Exactly how many lines in the listing contain "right"? Respond with the number and nothing more.

▬▬▬

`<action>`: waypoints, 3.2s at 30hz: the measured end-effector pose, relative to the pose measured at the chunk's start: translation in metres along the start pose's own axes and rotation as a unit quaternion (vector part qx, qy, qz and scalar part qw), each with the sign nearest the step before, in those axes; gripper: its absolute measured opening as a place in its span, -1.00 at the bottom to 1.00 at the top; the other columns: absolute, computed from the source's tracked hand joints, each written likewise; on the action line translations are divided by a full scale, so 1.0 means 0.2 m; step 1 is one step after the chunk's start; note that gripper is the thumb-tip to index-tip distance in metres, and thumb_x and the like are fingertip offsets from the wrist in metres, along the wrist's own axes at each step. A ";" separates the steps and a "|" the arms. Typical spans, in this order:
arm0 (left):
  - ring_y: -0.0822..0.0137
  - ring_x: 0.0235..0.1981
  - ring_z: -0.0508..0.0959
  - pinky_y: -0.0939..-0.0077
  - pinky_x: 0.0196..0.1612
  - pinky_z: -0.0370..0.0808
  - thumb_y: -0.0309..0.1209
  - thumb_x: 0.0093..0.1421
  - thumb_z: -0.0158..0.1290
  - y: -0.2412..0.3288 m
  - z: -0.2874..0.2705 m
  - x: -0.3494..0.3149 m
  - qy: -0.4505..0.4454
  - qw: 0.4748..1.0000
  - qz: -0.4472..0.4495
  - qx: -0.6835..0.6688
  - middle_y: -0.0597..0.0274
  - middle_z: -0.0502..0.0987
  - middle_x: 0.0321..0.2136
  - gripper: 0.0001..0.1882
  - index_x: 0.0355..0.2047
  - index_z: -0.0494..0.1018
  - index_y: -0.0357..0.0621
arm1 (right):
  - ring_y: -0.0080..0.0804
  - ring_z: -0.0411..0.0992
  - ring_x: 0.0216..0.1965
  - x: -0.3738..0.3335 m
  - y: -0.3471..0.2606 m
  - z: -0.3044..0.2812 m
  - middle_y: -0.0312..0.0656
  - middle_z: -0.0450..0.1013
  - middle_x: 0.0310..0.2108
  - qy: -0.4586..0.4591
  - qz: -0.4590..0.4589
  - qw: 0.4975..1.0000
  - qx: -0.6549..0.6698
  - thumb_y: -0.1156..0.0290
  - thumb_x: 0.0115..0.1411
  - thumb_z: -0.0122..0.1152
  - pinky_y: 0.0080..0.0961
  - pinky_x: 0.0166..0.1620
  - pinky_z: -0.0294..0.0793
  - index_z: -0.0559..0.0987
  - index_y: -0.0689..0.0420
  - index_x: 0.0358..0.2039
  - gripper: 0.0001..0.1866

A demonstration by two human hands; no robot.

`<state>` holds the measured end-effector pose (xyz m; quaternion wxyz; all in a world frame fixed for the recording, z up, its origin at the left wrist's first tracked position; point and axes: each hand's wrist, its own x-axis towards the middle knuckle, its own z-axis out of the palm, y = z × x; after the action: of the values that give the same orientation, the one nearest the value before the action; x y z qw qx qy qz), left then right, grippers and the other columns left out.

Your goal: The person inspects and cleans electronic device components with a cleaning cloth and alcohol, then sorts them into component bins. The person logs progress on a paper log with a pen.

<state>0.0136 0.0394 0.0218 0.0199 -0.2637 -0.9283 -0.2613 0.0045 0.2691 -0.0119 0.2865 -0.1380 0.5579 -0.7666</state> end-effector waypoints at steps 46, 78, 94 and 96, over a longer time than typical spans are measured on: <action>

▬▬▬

> [Result of this exercise]: 2